[Core] NumSharp ndim support up to int.MaxValue vs 64 of numpy (NPY_MAXDIMS=64)

## Overview

NumPy explicitly limits arrays to 64 dimensions via `NPY_MAXDIMS = 64` (bumped from 32 in NumPy 2.0). NumSharp has no explicit limit, but investigation reveals implicit limits from `stackalloc` usage that cap practical ndim at **~385,000 dimensions**.

This issue tracks whether NumSharp should:
1. Keep the implicit ~385K limit (6,000x more than NumPy)
2. Add an explicit `MAXDIMS` constant matching NumPy's 64
3. Remove stackalloc bottlenecks to support higher ndim

## Why NumPy Limits to 64 Dimensions

**Short answer**: Historical/practical reasons, not fundamental necessity.
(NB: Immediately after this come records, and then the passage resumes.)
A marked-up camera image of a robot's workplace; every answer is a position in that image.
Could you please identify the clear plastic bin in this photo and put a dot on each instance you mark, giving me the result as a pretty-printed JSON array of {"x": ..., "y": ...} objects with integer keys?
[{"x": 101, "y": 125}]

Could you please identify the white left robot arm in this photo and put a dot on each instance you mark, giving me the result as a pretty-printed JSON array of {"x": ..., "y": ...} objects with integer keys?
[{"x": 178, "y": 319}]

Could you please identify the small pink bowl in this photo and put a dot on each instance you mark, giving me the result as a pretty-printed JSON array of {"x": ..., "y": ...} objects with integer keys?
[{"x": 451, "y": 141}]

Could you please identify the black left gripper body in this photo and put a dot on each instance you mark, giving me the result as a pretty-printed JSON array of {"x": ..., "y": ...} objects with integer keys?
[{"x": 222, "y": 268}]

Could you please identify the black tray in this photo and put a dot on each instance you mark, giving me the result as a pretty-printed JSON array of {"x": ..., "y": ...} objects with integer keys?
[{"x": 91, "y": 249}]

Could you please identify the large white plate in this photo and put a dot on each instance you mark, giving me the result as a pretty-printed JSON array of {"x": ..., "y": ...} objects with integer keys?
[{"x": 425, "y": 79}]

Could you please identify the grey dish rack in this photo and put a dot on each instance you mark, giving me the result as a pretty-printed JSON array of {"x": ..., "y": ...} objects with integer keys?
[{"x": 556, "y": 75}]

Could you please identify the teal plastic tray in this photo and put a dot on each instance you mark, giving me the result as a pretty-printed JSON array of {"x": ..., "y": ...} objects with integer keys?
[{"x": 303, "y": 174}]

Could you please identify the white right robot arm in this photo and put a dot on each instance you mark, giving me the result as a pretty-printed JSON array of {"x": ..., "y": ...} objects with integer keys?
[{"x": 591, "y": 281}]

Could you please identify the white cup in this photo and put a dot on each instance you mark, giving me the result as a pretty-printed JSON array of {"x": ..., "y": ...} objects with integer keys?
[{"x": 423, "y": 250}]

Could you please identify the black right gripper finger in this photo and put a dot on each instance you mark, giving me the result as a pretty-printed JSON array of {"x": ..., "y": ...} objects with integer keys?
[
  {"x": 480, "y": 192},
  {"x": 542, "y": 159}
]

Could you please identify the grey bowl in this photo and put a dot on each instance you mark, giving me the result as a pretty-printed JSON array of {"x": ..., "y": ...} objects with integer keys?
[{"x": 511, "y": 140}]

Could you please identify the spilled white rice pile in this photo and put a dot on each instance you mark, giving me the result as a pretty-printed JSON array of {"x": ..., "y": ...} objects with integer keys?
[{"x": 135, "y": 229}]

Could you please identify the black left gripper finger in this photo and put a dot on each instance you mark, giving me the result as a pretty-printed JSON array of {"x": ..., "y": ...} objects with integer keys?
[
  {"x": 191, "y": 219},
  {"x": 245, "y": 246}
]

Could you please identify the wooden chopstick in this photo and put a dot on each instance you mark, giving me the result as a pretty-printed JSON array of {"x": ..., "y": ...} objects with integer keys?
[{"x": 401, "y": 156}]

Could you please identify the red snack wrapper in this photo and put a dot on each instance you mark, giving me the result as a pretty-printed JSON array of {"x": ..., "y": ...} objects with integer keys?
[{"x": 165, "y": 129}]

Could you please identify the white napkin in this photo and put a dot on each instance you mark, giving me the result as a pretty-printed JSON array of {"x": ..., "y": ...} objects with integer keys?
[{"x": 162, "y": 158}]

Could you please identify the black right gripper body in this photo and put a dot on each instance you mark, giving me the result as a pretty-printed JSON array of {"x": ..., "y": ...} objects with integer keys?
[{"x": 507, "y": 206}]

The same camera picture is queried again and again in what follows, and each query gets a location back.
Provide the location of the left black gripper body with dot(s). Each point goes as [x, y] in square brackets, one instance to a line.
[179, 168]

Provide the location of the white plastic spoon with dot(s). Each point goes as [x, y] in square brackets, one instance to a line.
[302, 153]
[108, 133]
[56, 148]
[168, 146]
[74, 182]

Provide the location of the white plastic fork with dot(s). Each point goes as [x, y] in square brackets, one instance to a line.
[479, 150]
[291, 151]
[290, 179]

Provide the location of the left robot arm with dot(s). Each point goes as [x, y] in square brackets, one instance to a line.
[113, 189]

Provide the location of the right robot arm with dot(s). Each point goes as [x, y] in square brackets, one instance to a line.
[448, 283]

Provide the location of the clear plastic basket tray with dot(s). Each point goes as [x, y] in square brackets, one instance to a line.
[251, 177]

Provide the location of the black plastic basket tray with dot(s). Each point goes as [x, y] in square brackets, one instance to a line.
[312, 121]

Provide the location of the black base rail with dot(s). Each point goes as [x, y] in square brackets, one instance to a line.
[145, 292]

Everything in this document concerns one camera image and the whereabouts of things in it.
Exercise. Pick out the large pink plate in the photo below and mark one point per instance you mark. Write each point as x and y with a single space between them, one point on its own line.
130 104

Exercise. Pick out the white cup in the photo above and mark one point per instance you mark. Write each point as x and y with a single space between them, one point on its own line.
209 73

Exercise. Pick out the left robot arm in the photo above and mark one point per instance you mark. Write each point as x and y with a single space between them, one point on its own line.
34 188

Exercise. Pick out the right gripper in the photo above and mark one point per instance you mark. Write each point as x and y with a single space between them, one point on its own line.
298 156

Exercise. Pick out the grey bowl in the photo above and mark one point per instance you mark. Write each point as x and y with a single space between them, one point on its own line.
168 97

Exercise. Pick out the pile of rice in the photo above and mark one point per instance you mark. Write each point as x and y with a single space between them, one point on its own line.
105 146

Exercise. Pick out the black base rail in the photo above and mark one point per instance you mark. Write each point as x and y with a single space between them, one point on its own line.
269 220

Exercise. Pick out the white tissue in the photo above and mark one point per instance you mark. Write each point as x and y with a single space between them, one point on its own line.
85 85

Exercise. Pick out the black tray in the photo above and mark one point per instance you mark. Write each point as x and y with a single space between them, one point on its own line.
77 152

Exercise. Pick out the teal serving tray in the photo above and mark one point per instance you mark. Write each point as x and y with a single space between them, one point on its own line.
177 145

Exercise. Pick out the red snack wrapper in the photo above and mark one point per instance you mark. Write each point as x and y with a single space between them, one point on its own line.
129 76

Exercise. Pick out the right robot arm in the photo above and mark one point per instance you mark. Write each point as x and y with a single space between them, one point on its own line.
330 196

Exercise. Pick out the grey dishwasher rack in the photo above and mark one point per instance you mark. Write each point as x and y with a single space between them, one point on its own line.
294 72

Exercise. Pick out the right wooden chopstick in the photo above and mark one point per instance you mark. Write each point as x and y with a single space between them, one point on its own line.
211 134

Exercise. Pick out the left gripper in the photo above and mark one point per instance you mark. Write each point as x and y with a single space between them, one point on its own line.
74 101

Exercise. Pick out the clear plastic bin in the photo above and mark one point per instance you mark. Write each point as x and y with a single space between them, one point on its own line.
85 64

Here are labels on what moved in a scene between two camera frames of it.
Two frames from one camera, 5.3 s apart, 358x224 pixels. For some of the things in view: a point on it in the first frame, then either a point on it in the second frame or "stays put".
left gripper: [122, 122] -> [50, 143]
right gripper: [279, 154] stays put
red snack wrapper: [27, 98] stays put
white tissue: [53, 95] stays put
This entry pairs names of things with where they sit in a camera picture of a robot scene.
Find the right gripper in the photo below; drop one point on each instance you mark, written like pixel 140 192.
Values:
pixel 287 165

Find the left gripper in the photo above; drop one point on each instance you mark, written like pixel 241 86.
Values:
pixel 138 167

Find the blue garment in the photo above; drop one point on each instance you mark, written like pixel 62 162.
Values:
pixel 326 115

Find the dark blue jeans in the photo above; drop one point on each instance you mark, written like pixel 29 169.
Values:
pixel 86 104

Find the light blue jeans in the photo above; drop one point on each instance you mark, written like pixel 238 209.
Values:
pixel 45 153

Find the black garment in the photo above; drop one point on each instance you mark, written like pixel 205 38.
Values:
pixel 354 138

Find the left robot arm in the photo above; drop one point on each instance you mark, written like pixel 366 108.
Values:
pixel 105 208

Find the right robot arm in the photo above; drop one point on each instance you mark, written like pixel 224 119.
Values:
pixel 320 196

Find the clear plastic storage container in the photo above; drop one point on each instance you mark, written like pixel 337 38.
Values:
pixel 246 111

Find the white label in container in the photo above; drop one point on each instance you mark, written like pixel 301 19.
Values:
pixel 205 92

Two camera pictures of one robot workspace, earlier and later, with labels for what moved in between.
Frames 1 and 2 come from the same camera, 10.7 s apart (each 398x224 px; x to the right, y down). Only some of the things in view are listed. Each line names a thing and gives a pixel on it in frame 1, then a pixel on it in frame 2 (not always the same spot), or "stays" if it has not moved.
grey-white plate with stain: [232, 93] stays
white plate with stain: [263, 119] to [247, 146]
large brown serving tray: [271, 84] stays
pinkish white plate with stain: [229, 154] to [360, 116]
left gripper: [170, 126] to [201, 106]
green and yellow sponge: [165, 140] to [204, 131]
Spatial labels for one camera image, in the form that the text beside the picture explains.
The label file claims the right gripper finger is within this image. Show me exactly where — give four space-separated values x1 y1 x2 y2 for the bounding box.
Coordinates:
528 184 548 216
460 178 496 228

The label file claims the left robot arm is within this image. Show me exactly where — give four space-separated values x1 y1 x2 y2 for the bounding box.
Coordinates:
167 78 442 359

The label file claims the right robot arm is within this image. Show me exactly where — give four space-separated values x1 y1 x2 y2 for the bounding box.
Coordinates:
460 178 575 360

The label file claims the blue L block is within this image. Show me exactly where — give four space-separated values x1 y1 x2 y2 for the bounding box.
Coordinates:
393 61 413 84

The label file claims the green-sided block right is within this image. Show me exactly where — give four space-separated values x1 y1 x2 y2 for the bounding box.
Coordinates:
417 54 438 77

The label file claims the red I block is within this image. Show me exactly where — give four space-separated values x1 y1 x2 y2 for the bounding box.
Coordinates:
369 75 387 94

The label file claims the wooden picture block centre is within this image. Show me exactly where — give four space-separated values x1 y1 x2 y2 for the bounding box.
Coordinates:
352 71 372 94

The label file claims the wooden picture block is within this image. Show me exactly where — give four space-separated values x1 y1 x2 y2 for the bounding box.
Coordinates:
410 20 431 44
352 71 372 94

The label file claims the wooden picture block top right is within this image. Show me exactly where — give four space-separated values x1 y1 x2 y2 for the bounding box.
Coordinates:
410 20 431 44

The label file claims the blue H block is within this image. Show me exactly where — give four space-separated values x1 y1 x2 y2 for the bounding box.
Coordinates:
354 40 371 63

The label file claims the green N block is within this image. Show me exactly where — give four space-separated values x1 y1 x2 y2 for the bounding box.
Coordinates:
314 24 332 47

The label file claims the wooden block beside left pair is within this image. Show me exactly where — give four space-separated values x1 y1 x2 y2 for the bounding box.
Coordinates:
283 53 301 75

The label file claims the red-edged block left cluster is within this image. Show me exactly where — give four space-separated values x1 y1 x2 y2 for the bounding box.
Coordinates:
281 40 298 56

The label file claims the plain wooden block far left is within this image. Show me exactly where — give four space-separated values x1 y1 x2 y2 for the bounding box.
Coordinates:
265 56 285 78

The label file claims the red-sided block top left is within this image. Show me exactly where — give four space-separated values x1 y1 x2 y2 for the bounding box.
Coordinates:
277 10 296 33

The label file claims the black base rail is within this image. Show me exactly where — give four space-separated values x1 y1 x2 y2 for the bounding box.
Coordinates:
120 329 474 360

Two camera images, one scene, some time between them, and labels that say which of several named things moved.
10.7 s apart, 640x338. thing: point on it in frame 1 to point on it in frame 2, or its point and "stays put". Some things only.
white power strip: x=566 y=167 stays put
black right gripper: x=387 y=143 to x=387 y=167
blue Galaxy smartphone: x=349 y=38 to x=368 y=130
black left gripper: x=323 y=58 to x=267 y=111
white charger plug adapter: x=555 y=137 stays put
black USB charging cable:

NumPy wants to eventually **remove the limit entirely**.

### The Real Reasons

1. **Stack allocation for scratch space** - NumPy's C code uses fixed-size arrays on the stack:
   ```c
   npy_intp shape[NPY_MAXDIMS];  // Static allocation
   ```
   This is fast but requires knowing max size at compile time.

2. **ABI stability** - Changing `NPY_MAXDIMS` breaks binary compatibility with compiled extensions. The iterator macros are particularly problematic.

3. **Historical accident** - Original limit was 32 (speculation: `2*32` for 32-bit systems). Bumped to 64 in NumPy 2.0 for 64-bit era.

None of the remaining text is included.